-- Assigned task --
Everything from the line containing "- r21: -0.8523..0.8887" through the last line of the material must be restated word for word, and only that.

== Data segment ==

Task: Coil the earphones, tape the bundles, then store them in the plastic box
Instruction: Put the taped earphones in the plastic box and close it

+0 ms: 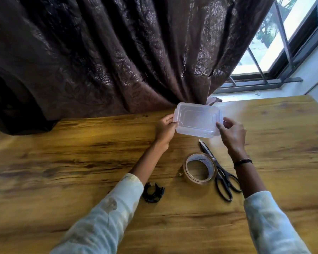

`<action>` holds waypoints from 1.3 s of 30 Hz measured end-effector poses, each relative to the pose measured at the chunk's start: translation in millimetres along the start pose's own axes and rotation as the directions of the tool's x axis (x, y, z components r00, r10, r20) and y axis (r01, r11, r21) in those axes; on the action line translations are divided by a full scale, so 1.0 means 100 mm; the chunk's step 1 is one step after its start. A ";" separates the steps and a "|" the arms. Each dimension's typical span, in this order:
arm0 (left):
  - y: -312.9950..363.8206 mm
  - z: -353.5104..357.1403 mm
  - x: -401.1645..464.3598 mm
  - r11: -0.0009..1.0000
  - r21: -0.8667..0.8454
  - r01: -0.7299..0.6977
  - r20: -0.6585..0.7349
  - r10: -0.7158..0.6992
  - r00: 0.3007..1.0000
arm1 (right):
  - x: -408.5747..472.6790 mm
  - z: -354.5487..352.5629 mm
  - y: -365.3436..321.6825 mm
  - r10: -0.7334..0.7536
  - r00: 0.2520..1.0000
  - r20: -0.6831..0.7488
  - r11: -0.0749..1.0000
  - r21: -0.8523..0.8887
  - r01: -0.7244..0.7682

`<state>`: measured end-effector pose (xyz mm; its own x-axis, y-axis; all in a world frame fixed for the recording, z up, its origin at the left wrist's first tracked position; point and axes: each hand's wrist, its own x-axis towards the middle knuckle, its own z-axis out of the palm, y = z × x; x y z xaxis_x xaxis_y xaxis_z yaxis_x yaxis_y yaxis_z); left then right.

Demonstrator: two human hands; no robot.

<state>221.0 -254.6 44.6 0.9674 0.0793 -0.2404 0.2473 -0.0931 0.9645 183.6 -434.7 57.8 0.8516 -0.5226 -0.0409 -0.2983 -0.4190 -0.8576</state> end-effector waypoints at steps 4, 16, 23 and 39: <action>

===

-- Answer below --
  - r21: -0.8523..0.8887
  - r01: -0.7244..0.7682

`<state>`: measured end-effector pose (xyz mm; its own x-axis, y-axis; all in a world frame fixed for the recording, z up, its origin at the left wrist's first tracked position; point and axes: each hand's wrist, its own x-axis towards the middle knuckle, its own z-axis out of the palm, y = z × x; x y z xaxis_x xaxis_y xaxis_z yaxis_x yaxis_y yaxis_z); left then right.

Demonstrator: two human hands; no robot.

<state>221.0 -254.6 44.6 0.9674 0.0793 -0.2404 0.2473 -0.0931 0.9645 183.6 -434.7 57.8 0.8516 -0.5226 -0.0409 -0.2983 -0.4190 -0.8576</state> end-effector waypoints at steps 4, 16, 23 and 39: <action>

This output is complete.